Yo siempre la tuve clara: cuando todos mis amigos y amigas anhelaban cumplir 18 para cambiar su contraseña falsa con el fin de salir a los inmundos rumbeaderos de pachangas de Cali, yo nunca quise tener más de 16 para poder andar todo el día en “pantacha”, tirando piscina, y comiendo Choco-Crispis al desayuno, almuerzo y comida. ¡Esa edad es perfecta! Uno no está tan pequeño como para que no lo dejen salir y hacer lo que se le dé la fucking gana, pero tampoco es mayor de edad como para empezar a responder por los estúpidos e incoherentes actos que cometía en esa época. Cuando tenía 16 ya estaba en el último año de mi colegio. ¿Por qué? No tengo ni idea, porque no era de los niños genio que los ponían en años superiores, todo lo contrario: era más cansón que un vidrio en la media, y además solo sacaba “E” (de excelente) en materias cómo música, educación física y teatro. El caso es que tenía miedo de graduarme del colegio, de salir a la “vida real”, es más, intenté perder el grado once a propósito, pero no me lo permitieron. Los profesores y trabajadores del colegio no querían saber de mí ni un año más: “que la policía se encargue de ese muchacho de ahora en adelante” decía el chofer de la ruta 1, el bus que me llevó toda la vida de mi casa al colegio y viceversa.

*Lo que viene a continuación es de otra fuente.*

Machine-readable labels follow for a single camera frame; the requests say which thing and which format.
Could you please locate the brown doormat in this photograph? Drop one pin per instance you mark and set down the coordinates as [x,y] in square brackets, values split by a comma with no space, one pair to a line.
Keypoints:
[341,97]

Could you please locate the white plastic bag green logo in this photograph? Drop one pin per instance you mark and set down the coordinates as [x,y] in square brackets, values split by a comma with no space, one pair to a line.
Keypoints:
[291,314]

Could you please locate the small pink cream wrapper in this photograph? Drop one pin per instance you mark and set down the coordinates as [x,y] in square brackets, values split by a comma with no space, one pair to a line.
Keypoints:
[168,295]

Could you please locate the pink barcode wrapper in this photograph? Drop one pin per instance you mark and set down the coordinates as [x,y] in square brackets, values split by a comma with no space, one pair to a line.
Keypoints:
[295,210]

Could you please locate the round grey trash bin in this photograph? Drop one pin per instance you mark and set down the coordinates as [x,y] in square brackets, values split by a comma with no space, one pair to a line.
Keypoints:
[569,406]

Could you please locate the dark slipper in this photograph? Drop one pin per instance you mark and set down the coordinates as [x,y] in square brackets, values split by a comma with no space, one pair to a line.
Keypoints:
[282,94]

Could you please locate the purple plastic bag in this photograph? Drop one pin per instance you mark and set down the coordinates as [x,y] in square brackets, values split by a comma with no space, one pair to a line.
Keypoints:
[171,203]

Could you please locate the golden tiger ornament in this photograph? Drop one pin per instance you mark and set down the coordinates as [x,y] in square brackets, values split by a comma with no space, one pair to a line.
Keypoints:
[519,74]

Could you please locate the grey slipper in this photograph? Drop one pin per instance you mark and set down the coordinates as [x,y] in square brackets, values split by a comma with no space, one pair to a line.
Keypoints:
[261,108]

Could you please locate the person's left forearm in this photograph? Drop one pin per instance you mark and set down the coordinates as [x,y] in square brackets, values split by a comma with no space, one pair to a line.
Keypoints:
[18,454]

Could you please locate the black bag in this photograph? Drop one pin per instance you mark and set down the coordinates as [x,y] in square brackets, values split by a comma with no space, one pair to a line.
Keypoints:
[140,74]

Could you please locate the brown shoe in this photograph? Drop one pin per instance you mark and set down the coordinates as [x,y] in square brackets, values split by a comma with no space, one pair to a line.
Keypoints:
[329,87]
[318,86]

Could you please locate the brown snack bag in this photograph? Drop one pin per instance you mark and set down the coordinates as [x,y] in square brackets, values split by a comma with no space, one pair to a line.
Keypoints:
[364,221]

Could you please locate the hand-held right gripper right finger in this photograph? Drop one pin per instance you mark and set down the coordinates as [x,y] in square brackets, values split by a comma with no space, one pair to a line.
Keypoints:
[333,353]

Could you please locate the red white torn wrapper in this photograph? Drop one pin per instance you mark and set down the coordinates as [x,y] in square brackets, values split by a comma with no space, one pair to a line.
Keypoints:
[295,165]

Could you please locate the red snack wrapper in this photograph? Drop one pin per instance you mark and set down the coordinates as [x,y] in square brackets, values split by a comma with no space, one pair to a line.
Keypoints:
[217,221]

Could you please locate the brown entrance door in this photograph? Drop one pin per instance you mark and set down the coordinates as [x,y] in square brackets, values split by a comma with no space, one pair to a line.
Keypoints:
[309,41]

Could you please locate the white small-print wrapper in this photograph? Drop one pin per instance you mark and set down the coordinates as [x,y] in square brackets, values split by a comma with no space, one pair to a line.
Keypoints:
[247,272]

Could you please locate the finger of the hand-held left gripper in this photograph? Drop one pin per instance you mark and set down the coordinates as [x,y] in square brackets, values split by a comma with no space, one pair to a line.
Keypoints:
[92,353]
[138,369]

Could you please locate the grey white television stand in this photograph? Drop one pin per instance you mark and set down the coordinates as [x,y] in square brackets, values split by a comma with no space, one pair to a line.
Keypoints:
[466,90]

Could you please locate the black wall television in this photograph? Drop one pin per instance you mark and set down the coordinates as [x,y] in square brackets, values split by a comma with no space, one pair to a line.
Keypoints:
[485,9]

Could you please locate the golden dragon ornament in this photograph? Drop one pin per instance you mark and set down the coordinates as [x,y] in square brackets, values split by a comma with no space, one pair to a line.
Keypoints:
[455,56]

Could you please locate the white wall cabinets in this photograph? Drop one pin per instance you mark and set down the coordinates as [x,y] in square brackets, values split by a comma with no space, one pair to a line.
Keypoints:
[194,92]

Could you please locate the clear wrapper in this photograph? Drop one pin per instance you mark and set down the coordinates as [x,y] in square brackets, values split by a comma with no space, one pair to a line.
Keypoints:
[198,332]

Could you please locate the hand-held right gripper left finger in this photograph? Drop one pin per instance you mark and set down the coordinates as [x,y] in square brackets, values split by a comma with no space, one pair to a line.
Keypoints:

Cuando cumplí la mayoría de edad, pensé que todo sería diferente, que ser adulto me daría la libertad que siempre había soñado. Pero no, fue “la misma mierda con diferente bollo”: mis papás me seguían manteniendo, me pagaban la universidad, la salud prepagada y hasta me daban plata para salir a tomar chichamentas de este país en cualquiera de los inmundos andenes del norte y el oeste de Cali. La verdad los 18 me valieron nada; mi mayoría de edad empezó como a los 24 o 25, cuando me fui de Cali para pasar hambre a Bogotá, donde todo, absolutamente todo, es el doble de caro. Por ejemplo: una empanada de Cali que contiene carne y papa vale $500, en Bogotá una cochina, dura y fría empanada rellena de arroz reciclado y residuos de carne, cuesta $2.000. El arriendo en Cali en una casa de cinco habitaciones estrato cinco, tres baños, patio trasero y garaje para dos carros es de $1.200.000, mientras que en Bogotá un apartamento (por no decir ratonera) estrato cuatro, de dos habitaciones de 4×4 metros, un baño y sin parqueadero en una zona donde en la noche se pone bastante “The walking dead”, puede llegar a costar hasta $1´800.000. Entonces, en ese momento cuando empecé a trabajar y trabajar, coger transmirrastrillo en horas pico, mojarme bajo una lluvia a 8 grados centígrados, llegar a la casa empapado y destrozado de la gripa, sin tener a nadie que le haga una sopa o una agua de panela con limón hirviendo con dos dolex, ahí en ese momento me pregunté: ¿Quién demonios quiere crecer? ¿Quién hijuemadre quiere salir del colegio donde la tarea más difícil era resolver problemas del Álgebra de Baldor? ¡Si, ese libro que tenía las malditas respuestas en la parte de atrás! ¿Quién quiere salir a trabajar y tener que hacer filas bancarias? Yo no, pero sé que la mayoría de los colegiales en Cali quieren tener cédula para ir a destilar manteca a Menga y esos sitios bélicos, rebosantes de pseudo-narcos, pero créanme, crecer no es tan chévere, no por lo menos sin tener familia multimillonaria (que en Colombia hay como tres solamente) Por y otras infinitas razones estoy en contra de la mayoría de edad, de los 18 ¿y usted?